William Bourdon : « Dans les affaires d'outrage et de rébellion, l’agresseur devient l’agressé et la victime le coupable »

Les demandes financières disproportionnées contre des activistes et la sacralisation de la parole de la police participent d’une « tension sourde » qui travaille la société française, dénonce l’avocat William Bourdon.

Avocat au barreau de Paris et à la Cour pénale internationale, William Bourdon établit un continuum entre la multiplication des poursuites pour outrage et rébellion faisant suite à des plaintes de policiers et les dommages et intérêts excessifs obtenus par des multinationales contre des militants.

Les dommages et intérêts prononcés dans le cadre d’actions de nature politique sont-ils un nouvel outil de l’arsenal répressif ?

William Bourdon : Il y a d’évidence une stratégie commune qui s’est aggravée, entre les grands acteurs industriels tels qu’EDF et les forces de sécurité visant, par des demandes financières parfois insensées, à criminaliser des acteurs de la société civile et, plus généralement, celles et ceux qui défendent simplement leur dignité au cours d’interpellations brutales. Cette situation est métaphorique d’une tension qui s’aggrave entre des citoyens et des acteurs publics et privés de plus en plus crispés et agressifs. C’est évidemment paradoxal, à un moment où la participation à la défense de l’intérêt général n’a jamais été aussi urgente et contribue à donner une reconnaissance encore plus forte à l’action des acteurs de la société civile.

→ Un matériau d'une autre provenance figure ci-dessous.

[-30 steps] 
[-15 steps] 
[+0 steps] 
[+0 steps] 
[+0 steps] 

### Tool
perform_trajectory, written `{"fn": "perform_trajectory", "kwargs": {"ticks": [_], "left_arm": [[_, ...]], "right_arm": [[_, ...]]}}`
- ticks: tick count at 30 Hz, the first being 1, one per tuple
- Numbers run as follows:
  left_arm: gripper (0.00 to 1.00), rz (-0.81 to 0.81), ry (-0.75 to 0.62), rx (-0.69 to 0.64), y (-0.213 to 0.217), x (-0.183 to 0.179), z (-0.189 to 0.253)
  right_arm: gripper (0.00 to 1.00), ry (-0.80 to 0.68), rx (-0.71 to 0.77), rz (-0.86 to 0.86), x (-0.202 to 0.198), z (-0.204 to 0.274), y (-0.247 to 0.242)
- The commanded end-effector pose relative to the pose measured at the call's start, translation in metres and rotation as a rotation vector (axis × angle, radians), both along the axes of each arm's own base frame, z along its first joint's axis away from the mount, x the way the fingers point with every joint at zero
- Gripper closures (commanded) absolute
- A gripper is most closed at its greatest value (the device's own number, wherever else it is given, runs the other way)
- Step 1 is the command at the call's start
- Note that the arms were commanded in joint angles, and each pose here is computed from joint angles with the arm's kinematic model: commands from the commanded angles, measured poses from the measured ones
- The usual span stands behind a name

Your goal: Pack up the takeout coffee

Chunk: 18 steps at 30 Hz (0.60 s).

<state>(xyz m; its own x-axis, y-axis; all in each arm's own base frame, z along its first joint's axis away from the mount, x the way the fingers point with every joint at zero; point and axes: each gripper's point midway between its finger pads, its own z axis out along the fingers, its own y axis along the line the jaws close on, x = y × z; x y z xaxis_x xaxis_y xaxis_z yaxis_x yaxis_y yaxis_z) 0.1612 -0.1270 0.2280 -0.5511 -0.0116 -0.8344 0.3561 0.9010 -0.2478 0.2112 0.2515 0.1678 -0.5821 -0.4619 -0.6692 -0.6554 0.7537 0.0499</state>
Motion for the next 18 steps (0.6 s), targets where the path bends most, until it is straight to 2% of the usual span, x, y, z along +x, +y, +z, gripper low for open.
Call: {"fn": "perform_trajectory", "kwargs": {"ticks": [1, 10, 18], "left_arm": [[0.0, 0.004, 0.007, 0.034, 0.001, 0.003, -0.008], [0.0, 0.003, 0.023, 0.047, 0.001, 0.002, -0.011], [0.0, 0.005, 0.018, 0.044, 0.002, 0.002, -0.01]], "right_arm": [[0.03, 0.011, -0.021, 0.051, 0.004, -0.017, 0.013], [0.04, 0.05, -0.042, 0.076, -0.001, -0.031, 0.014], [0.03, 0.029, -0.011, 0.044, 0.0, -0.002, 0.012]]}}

Je défends depuis des années de jeunes interpellés mécaniquement poursuivis pour outrage et rébellion. C’est surtout le cas quand ils ont été victimes de violences. Plus les policiers peuvent être suspectés valablement de violences volontaires, plus ils s’engagent dans une stratégie écran et déposent plainte pour rébellion et outrage. Le double objectif est de criminaliser la victime, de l’intimider et de tenter de s’acheter une impunité auprès des juges. Cela produit un renversement, caractéristique de notre époque, où l’agresseur devient l’agressé et la victime le coupable.